At home, brightness seemed to be draining from the house. The orange carpet paled to beige. The burgundy sofa looked more nut-colored to me now. Brass quintets on the stereo sounded like drawers of silverware, clanking. No one read the glossy magazines on the coffee table anymore: What was the point of an alarm clock shaped like a turtle? I saved a page for posterity, but dumped the rest of the lingerie catalog.
The warmth of afternoon, squares of sunlight, glowing reds—all of this darkened; it was as if someone had installed a dim switch on the side of our house and spun it down to Low.

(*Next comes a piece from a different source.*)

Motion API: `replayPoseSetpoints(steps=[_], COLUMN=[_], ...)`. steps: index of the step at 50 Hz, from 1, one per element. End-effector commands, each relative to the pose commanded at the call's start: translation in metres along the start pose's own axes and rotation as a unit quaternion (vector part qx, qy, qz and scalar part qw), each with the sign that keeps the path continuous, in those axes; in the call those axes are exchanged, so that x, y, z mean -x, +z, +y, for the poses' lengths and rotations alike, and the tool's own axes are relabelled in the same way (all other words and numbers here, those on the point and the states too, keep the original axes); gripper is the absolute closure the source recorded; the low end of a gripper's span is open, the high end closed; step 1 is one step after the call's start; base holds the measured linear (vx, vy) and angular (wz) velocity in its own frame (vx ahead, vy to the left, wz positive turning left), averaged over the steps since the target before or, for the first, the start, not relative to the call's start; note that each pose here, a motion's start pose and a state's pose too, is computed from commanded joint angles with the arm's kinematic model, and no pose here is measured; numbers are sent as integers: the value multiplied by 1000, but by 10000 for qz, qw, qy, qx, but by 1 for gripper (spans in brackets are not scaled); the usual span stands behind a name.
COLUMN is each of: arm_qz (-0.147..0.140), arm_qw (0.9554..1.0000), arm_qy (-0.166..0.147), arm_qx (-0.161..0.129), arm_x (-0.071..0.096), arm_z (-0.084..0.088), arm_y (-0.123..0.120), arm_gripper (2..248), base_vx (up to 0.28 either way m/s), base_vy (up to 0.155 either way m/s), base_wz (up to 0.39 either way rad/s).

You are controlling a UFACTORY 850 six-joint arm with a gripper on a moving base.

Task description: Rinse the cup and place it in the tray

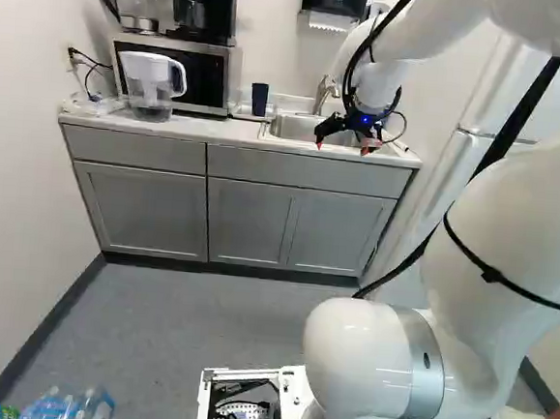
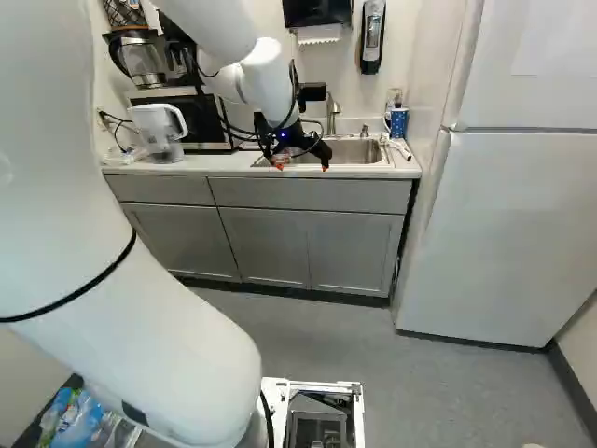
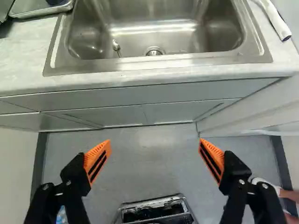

I didn’t know what to do about it, so I just got used to it. When I saw myself in a mirror at school, my eyes were blue and my tongue was red. I looked garish and over-made-up to myself, with blue eyes. Blue eyes! I knocked on trees as I walked home, thinking of the gall of my body, having eyes the color of the stupid sky. At home, the mirror in the bathroom reflected back a more acceptable shade of industrial lead. When I saw pairs of ducks in the pond at the park, each time I convinced myself that the female, brown and beige, was more beautiful than the male. She was direct, and simple. I ignored that male duck, whose iridescent green feathers I now found ostentatious.